EXERCISE INSTRUCTIONS
Copy each line of the records below that mentions the word "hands".

Saved data entries
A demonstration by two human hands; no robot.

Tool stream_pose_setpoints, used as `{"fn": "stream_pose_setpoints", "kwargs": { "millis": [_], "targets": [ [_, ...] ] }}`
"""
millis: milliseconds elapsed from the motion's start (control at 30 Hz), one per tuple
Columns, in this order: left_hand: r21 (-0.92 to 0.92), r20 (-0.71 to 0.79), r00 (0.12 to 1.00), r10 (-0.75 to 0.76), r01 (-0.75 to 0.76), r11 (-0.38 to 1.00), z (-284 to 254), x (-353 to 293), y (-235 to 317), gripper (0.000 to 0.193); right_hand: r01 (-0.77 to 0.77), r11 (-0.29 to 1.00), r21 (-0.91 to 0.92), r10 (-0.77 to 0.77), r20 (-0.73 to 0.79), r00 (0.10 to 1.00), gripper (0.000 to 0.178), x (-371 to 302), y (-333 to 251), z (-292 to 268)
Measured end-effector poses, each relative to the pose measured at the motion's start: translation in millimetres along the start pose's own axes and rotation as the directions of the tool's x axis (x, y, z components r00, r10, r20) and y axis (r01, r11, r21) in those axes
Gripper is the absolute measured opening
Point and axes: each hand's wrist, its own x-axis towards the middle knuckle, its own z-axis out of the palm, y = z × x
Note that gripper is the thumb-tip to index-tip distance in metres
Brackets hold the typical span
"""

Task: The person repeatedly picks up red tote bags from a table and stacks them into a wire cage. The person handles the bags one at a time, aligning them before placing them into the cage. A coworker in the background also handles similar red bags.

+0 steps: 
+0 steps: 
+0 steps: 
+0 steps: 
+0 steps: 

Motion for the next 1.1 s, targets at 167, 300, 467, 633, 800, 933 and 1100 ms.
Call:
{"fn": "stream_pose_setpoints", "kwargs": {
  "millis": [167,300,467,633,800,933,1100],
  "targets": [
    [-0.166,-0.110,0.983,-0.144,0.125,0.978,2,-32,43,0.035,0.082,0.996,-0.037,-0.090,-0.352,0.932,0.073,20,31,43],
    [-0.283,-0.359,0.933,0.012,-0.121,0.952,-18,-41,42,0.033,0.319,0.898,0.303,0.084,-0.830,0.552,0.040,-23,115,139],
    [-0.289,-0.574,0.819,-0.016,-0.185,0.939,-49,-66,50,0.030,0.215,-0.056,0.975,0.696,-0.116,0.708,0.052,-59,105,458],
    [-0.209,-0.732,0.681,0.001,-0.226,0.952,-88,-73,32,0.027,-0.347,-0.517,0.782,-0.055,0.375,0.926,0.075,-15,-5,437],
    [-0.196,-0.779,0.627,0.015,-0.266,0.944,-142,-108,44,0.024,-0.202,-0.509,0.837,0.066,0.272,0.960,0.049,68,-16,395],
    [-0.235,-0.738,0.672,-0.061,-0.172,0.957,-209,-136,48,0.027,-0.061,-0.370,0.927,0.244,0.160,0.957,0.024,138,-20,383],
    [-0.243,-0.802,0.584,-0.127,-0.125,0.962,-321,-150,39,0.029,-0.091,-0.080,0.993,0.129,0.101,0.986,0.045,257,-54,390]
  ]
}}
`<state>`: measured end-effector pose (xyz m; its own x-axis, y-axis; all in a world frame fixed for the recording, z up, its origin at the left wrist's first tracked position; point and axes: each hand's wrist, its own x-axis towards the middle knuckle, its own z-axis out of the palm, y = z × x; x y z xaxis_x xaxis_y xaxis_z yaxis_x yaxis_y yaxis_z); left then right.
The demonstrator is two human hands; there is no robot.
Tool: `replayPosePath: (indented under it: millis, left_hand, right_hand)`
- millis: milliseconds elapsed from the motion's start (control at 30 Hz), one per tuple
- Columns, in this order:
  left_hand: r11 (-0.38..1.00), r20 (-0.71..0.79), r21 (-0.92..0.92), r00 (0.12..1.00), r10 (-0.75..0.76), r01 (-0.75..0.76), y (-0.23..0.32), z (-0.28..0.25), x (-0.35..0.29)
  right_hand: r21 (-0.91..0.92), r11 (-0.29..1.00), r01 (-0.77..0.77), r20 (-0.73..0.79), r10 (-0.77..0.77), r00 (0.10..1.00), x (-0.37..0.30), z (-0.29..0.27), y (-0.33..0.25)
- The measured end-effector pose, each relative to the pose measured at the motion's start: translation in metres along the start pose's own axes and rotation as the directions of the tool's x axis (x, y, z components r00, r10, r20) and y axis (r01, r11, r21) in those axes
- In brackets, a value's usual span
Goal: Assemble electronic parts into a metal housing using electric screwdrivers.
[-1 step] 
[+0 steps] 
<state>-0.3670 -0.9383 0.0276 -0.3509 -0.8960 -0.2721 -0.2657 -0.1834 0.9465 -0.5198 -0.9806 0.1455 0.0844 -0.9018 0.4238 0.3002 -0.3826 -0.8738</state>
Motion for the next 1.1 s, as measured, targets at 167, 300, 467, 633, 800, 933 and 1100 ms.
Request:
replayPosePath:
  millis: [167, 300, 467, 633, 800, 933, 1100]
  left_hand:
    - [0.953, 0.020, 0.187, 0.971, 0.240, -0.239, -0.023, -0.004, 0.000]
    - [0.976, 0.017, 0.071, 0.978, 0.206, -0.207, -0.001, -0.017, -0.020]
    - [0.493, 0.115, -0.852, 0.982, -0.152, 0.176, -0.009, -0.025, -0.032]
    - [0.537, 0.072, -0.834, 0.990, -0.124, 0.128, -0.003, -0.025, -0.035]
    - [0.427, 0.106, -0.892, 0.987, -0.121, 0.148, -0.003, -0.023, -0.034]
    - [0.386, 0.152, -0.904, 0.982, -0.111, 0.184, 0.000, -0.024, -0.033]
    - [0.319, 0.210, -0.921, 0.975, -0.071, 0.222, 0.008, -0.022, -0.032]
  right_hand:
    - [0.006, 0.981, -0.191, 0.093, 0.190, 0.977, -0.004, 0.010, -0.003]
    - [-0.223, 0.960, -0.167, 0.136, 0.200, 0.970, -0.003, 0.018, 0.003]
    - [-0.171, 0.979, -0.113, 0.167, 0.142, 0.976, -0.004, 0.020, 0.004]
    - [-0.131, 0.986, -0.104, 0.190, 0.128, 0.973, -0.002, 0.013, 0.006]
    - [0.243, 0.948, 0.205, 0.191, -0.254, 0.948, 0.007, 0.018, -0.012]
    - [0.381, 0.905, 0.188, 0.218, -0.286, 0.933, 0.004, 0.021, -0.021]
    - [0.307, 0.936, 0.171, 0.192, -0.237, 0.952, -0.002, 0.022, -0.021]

RESULT
A demonstration by two human hands; no robot.
The demonstrator is two human hands; there is no robot.

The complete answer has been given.